17; Switching circuit 18; Transformer
19; Output signal

21; Core

22; Coil and capacitor

The present invention is provided with an electromagnetic wave generator for generating an electromagnetic wave time-varying magnetic field with various types of coils, which are loads of the electromagnetic wave generator, and an electromagnetic wave receiver having a receiving coil for receiving the generated electromagnetic waves. The present invention relates to the implementation of a wireless power contactless electroluminescent device using electromagnetic radiation capable of transmitting power to a contactless state to supply power to LEDs, thin film EL plates, LCD backlights, CCFL lamps or general lamps.

The prior art is formed by attaching a predetermined size of billboards engraved with necessary letters and pictures to a transparent or opaque door or wall, or engraving them on the door itself, and supplying power to emit letters or pictures engraved on the billboards. Wire connection is necessary, and the connection of power supply line requires a lot of construction expenses due to penetration through the installation in the case of a wall, and the wire is broken or damaged due to the twisting and friction of the line that occurs when the door is opened and closed. There is also a problem such as short circuit and disconnection due to wear and the risk of safety accidents are always present.

In addition, in the past, the lightings installed in the aquarium, which are frequently installed in homes, hospitals or public facilities, were installed on the aquarium to prevent accidents due to short circuits or short circuits when installed inside the water, but the price including the ballast is relatively high. And bulky, unsightly, and requires a lot of space for installation, and the conventional wired supply lamp, such as the wire through the ceiling or wall as an insulator must be installed by connecting the electric wire to the lamp device, the construction cost is high In addition to the unsightly and unsightly appearance, there is a problem that there is a risk of safety accidents due to electricity when replacing lamps.

The technical problem to be achieved by the present invention is to recognize the problems of the prior art as described above, the door, wall or air of the door without supplying power to the light emitting board to be installed in various types of doors made of glass, etc. In order to generate an electromagnetic wave that can pass through an insulator such as water, the commercial AC power is rectified, and then, through a switching unit and a transformer, some parts are fed back to the switching unit through a comparator to generate a certain size electromagnetic wave, and the other part is a load. An electromagnetic wave generator for generating and transmitting an electromagnetic wave time-varying magnetic field through an insolenoid or spiral coil, and an electromagnetic wave amplifying relay for relaying the electromagnetic wave generated from the electromagnetic wave generator, and the generated electromagnetic time-varying magnetic field has various coil types such as solenoid or spiral. Pre composed A receiving coil of a wave and a resonant circuit installed at a lower end of the receiving coil and inducing a maximum induced electromotive force by connecting an induction coil and a variable capacitor in parallel, and the electromotive force induced in the receiving coil is in parallel with the receiving coil. The purpose of the present invention is to realize a wireless power contactless electronic device using electromagnetic radiation that emits LEDs, thin-film ELs, or various display devices with loads of AC or DC power through connected capacitors.

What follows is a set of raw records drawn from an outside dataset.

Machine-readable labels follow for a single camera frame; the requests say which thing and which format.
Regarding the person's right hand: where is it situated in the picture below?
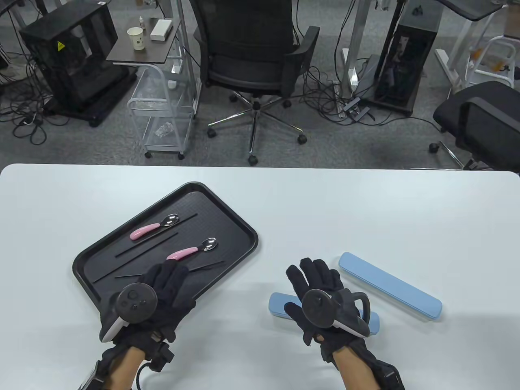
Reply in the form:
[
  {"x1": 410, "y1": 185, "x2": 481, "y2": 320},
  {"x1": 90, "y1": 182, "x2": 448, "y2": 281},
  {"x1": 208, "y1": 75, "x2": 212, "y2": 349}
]
[{"x1": 284, "y1": 258, "x2": 368, "y2": 368}]

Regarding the black computer case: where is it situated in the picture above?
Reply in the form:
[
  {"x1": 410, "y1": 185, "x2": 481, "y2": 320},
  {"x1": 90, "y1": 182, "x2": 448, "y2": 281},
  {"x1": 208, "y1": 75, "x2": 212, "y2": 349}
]
[{"x1": 19, "y1": 3, "x2": 119, "y2": 111}]

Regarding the black wheeled platform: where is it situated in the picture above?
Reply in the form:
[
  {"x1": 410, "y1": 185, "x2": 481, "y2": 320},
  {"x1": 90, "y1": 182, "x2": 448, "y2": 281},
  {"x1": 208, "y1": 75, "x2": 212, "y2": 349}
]
[{"x1": 43, "y1": 69, "x2": 139, "y2": 128}]

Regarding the grey flat panel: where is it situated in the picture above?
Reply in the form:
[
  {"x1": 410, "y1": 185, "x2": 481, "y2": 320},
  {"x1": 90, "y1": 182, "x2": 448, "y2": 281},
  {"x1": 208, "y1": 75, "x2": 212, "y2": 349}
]
[{"x1": 357, "y1": 54, "x2": 382, "y2": 99}]

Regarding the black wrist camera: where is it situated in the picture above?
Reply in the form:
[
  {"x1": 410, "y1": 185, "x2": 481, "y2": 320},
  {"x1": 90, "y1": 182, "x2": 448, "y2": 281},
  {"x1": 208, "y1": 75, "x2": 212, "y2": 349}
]
[{"x1": 140, "y1": 331, "x2": 176, "y2": 372}]

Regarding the person's left hand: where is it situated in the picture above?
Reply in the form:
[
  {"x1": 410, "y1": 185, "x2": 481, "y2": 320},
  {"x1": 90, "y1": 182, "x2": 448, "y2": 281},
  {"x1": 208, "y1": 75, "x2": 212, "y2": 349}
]
[{"x1": 118, "y1": 260, "x2": 196, "y2": 353}]

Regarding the black white hand controller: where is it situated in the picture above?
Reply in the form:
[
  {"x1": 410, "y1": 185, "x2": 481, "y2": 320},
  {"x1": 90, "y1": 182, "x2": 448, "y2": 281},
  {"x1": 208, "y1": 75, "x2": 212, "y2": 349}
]
[
  {"x1": 99, "y1": 284, "x2": 158, "y2": 343},
  {"x1": 301, "y1": 288, "x2": 371, "y2": 339}
]

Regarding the white flat box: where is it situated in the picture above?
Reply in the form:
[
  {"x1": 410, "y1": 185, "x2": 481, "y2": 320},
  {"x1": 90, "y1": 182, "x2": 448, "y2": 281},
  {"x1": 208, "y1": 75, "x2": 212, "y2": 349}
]
[{"x1": 150, "y1": 19, "x2": 173, "y2": 41}]

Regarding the blue sliding lunch box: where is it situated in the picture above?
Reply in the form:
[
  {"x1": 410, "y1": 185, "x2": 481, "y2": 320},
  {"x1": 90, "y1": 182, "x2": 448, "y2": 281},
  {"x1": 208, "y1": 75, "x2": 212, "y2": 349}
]
[
  {"x1": 269, "y1": 292, "x2": 380, "y2": 337},
  {"x1": 338, "y1": 252, "x2": 443, "y2": 321}
]

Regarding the grey power strip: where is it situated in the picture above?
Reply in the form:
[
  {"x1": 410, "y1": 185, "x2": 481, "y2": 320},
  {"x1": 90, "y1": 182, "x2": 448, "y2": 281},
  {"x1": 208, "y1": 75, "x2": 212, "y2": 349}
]
[{"x1": 336, "y1": 97, "x2": 376, "y2": 121}]

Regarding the person's left forearm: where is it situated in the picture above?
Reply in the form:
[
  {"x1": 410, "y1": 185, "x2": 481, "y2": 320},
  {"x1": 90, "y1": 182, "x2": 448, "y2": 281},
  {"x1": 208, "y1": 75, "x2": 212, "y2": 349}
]
[{"x1": 102, "y1": 345, "x2": 147, "y2": 390}]

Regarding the brown side table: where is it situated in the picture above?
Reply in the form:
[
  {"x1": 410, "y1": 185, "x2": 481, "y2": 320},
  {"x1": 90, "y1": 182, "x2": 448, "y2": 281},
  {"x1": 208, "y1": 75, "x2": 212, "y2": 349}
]
[{"x1": 106, "y1": 18, "x2": 182, "y2": 65}]

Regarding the dark grey desk top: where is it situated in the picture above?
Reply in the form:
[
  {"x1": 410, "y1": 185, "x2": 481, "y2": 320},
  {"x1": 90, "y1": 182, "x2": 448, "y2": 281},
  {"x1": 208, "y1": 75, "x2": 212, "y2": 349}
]
[{"x1": 437, "y1": 0, "x2": 510, "y2": 22}]

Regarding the grey metal pole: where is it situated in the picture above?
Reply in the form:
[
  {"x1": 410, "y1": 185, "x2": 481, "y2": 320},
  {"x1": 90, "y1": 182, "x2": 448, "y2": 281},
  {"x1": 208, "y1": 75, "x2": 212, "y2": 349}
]
[{"x1": 174, "y1": 0, "x2": 200, "y2": 119}]

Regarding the white tubular stool frame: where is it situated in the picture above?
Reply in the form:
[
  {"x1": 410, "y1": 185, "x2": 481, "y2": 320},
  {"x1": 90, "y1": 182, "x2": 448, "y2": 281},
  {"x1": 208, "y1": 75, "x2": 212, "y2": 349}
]
[{"x1": 463, "y1": 36, "x2": 518, "y2": 88}]

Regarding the white desk leg with foot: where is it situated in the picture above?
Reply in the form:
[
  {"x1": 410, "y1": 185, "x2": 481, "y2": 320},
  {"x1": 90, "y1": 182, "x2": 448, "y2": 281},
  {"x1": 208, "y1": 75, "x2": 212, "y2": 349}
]
[{"x1": 435, "y1": 16, "x2": 488, "y2": 96}]

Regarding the black labelled wrist box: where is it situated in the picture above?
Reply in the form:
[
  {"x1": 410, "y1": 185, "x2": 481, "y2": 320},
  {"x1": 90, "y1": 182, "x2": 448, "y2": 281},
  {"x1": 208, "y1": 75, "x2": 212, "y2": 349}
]
[
  {"x1": 366, "y1": 357, "x2": 407, "y2": 390},
  {"x1": 77, "y1": 360, "x2": 103, "y2": 390}
]

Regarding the black padded office chair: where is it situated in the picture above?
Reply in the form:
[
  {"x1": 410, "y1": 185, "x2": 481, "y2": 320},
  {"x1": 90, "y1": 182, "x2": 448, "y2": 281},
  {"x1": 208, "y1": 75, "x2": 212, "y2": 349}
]
[{"x1": 429, "y1": 80, "x2": 520, "y2": 171}]

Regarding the black grey computer tower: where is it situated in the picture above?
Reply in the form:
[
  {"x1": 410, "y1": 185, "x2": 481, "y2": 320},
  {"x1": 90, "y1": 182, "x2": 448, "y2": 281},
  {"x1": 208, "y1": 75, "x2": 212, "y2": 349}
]
[{"x1": 373, "y1": 0, "x2": 443, "y2": 114}]

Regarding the pink handled spoon utensil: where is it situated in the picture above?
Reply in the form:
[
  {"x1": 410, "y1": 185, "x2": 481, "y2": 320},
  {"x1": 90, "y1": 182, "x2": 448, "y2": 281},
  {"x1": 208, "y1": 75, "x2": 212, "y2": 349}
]
[
  {"x1": 166, "y1": 238, "x2": 218, "y2": 261},
  {"x1": 130, "y1": 214, "x2": 180, "y2": 241}
]

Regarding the black mesh office chair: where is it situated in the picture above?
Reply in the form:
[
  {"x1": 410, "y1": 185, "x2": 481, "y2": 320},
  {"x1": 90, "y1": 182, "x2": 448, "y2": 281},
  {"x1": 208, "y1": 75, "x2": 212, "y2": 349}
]
[{"x1": 190, "y1": 0, "x2": 321, "y2": 166}]

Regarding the person's right forearm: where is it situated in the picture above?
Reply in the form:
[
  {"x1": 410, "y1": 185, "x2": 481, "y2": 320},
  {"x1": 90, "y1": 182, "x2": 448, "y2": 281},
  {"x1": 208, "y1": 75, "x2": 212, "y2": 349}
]
[{"x1": 332, "y1": 349, "x2": 386, "y2": 390}]

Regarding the black cable bundle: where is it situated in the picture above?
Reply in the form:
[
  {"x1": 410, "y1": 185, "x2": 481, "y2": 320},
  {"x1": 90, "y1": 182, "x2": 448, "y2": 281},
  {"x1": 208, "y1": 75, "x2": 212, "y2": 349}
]
[
  {"x1": 0, "y1": 49, "x2": 53, "y2": 145},
  {"x1": 303, "y1": 61, "x2": 443, "y2": 130}
]

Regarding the black plastic tray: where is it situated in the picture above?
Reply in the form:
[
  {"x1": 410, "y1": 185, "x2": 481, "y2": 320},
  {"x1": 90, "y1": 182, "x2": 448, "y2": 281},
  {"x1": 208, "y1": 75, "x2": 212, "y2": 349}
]
[{"x1": 72, "y1": 182, "x2": 259, "y2": 313}]

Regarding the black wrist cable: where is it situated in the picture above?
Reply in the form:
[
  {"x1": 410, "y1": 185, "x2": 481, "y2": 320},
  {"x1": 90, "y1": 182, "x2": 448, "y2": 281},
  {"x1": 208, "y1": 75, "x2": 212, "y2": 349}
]
[{"x1": 135, "y1": 360, "x2": 158, "y2": 390}]

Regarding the white wheeled wire cart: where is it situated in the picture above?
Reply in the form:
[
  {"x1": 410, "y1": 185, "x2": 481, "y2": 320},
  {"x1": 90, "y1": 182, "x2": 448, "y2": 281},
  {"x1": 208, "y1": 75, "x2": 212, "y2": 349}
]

Still another object of the present invention is to provide an electromagnetic wave receiver having an electromagnetic wave generator radiating an electromagnetic wave time-varying magnetic field to a coil which is a load of the electromagnetic wave generator, and an electromagnetic wave receiver having a receiving coil for receiving the generated electromagnetic wave. It is a power conversion method by resonance that can get the maximum power at a certain distance through an insulator such as a wall, air, water, etc., and compensates for the loss of electromagnetic waves to drive a light emitting device that displays letters or pictures installed on the door or wall. It is installed to prevent twisting and damage by deterioration, and to enhance the effect of exhibition and advertisement by installing it so that it is not detrimental in appearance, and it is an electric short circuit in the water by passing electric power through the boundary of water or air at a certain distance. Or safety accidents caused by short circuits, etc. Reveal the aquarium to deliver power to the local area difficult, and to secure the power supply or the like ornaments.

It is still another object of the present invention to provide a low frequency data field magnetic field in a low frequency region which is not difficult to regulate unlike the conventional low frequency power transmission / reception (TV, mobile phone, etc.) and passive small power transmission of RFID. By using it to implement a larger power transmission and reception wirelessly at a predetermined distance, in particular to maximize the reception efficiency to the resonant circuit to achieve the maximum electrical energy conversion to supply to the load.

The present invention is provided with an electromagnetic wave generator for generating an electromagnetic wave time-varying magnetic field with various types of coils, which are loads of the electromagnetic wave generator, and an electromagnetic wave receiver having a receiving coil for receiving the generated electromagnetic waves. The present invention relates to a wireless power contactless electroluminescent device using electromagnetic radiation capable of transmitting power to a contactless state to supply power to LEDs, thin film EL plates, LCD backlights, CCFL lamps or general lamps.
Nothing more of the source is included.